Balancing AI and Live Agents
The modern contact center must strike a delicate balance with its resources. Economic pressures for costs of goods and services have not leveled off, and even though jobs reports in the US remain strong, concerns of inflation and recession are not abated. Supply chain disruptions resulting from COVID shutdowns still ripple through global industries, impacting product availability and delivery times. These factors are driving contact volumes up as fast as the wages and operating expenses needed for agents to handle those interactions. It’s more important than ever for the executives who oversee the customer journey to take advantage of new technologies to optimize their service platforms.
Despite the rush to automate, contact centers are equally pressed to maintain a focus on their agents. While automated workflows and generative AI have huge benefits and the potential to replace many of our agents, there are still cases where human talent is needed. MotionCX can help on both fronts.
Where to begin?
Perhaps the greatest challenge in implementing AI-based technologies is finding the starting point where there are so many great opportunities. The temptation to “boil the ocean” and go for it all at once must be avoided. Projects need to be planned in achievable steps. Running in too many different directions at once may result in a lack of resources, or projects that are not completed as priorities shift.
Another pitfall in project planning is beginning with something too advanced. Generative AI relies on accurate language models, and in many support scenarios there are industry- or company-specific terms and processes that must be accommodated. Machine Learning (ML) is also an iterative process, starting with basic steps and data sets that are built upon through time and repetition.
Crawl, walk, run.
The MotionCX team are experts in contact centers. Our experience with both the technologies and operating standards common to customer service across industries helps guide our clients to find the opportunities that will have the largest impacts in the shortest time.
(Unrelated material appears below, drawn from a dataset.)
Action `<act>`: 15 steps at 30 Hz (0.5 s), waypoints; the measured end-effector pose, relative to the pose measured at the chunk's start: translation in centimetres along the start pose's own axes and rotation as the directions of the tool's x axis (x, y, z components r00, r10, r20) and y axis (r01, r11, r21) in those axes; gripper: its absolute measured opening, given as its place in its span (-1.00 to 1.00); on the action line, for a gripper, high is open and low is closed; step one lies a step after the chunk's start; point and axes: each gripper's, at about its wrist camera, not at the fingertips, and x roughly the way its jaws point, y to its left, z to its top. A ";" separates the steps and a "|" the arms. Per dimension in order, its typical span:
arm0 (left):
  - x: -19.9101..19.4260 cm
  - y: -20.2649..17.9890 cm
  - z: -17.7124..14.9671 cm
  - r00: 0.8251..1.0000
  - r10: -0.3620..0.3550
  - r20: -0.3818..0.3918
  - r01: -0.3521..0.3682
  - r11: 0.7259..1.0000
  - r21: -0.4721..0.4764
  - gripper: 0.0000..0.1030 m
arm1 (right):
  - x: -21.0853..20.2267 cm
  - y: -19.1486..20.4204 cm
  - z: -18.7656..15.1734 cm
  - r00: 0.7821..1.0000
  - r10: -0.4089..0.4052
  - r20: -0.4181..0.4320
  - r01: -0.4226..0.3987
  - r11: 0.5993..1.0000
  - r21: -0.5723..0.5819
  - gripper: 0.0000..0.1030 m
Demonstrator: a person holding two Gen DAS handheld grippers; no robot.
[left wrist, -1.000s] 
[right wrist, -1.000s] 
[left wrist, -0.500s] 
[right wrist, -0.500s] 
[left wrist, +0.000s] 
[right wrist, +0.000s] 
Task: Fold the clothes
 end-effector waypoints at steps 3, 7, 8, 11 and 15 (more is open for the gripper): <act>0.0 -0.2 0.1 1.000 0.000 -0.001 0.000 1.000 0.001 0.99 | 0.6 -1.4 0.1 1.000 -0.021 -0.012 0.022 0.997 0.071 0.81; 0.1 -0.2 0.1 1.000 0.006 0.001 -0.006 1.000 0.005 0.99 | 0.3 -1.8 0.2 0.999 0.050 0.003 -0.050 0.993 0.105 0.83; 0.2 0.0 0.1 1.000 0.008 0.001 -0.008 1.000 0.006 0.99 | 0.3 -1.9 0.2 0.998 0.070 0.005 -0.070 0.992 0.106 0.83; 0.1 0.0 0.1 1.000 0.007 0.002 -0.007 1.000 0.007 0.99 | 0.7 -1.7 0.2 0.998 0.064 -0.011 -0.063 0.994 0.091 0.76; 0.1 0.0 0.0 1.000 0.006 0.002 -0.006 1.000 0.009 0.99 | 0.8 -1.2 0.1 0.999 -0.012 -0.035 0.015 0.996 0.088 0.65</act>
Our measured “Crawl, Walk, Run!” approach starts with short-term achievable goals and the establishment of baseline KPIs.
In the Crawl stage, the applications are generally assistive to the internal staff. While this may have a customer-facing component, such as an Interactive Virtual Agent (IVA) verifying a customer’s identity before handing the interaction off to a live agent, the general scope is to collect information. The savings come from reduced time in a live agent interaction, and improved accuracy of information.
When we Walk, we are adding automation that leads to incident resolution. The automation may be internal, such as creating and assigning a series of follow-up tasks, including more timeline alerts and status notifications for both the users and the customer.
Running harnesses the potential of generative AI to guide conversations and capture the customer’s intent, and machine learning enables the system to understand the appropriate course of action to resolve incidents based on specific criteria. The IVA in Run mode is almost fully autonomous, and the live agents serve in specialized roles as either a QA analyst & supervisor over the AI processes, or in customer-facing capacity as a higher tier of support to provide white-glove services and to handle more delicate customer experiences that benefit from a personalized touch.